After Vesta, Dawn will link up with Ceres, which McCord says interests him even more because of the likelihood that there’s “a lot of water on it.”

Tiring of university administration duties, he wanted to do his own thing but had questions about whether the institute approach would work: “If you build it, will they come? Will NASA continue to fund an eccentric old man living in the wilderness?” Yes, on both counts.

The institute is housed in a large, renovated house with several offices and banks of high-speed computers. Bookshelves are filled with tomes on astronomy and science, and the walls decorated with t-shirts and posters memorializing many of the NASA missions McCord has worked on.

He grew up in rural Pennsylvania and was the only member of his high school graduating class to attend college.
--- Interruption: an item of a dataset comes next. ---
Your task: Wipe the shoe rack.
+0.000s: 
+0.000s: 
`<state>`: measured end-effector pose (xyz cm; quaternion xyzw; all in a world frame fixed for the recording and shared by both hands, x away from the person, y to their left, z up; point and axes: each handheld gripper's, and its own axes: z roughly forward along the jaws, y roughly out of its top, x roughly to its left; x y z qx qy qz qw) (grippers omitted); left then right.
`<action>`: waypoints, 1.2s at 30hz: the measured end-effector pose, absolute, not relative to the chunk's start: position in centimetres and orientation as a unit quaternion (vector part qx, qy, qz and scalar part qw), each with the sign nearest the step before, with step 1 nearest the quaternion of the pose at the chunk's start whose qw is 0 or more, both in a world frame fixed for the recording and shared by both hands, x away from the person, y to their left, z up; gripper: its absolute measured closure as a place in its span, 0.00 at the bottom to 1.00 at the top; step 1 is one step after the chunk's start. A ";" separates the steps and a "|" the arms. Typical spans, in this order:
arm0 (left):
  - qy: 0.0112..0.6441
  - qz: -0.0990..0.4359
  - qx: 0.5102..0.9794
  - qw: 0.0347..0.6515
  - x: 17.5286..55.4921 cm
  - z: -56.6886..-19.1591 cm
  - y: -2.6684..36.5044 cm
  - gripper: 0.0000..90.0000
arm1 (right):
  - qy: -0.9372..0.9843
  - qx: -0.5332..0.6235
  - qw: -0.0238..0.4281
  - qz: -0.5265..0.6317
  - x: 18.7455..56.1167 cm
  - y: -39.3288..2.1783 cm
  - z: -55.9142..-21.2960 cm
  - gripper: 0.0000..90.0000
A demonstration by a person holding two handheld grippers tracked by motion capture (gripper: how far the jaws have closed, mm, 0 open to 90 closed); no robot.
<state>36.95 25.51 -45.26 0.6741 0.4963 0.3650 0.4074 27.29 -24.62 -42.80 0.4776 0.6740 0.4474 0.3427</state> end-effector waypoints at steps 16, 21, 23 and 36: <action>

His father liked science, and his mother taught him to shoot. He likes to hunt, fish and play the piano.

While serving in the Air Force McCord had an “epiphany” that he wanted to become a physicist. At first this meant solid state physics, but he became intrigued with space exploration. That took him from a tenured professorship at Massachusetts Institute of Technology to the University of Hawaii, where, as a recognized expert on telescopes, he was asked to renovate the famed Mauna Kea telescope.

McCord and Carol, who was its president, previously owned a firm that produced hardware and software for imaging systems. The Department of Defense was among its clients. McCord designed an early version of some of the sensing instrumentation used on current Air Force drones as well as imaging systems that provide views of submerged coral reefs and croplands, for example.

McCord still proposes space missions to NASA after researching their justification and feasibility. The six full-time employees at the institute are joined from time to time by other scientists and post-graduate students interested in exploring the surfaces of solar system objects and how to develop the information needed to launch space missions to research them.

“Is it too far? What is the payload? What instruments do you need? Are they feasible? What does it cost?” are among the questions the students are trained to research, says McCord.

Asked to name his most exciting project, McCord says, “I like mentoring young people.” About 25 of his doctoral students now compete with him for NASA contracts, he laughs. “You foster your own demise by creating grad students, and mine are really good.

“I have great-great-grad students. It’s almost like a family reunion” when they all get together to work on the same projects, he adds. “That’s the most satisfying thing. I guess I’m the father of this whole field.”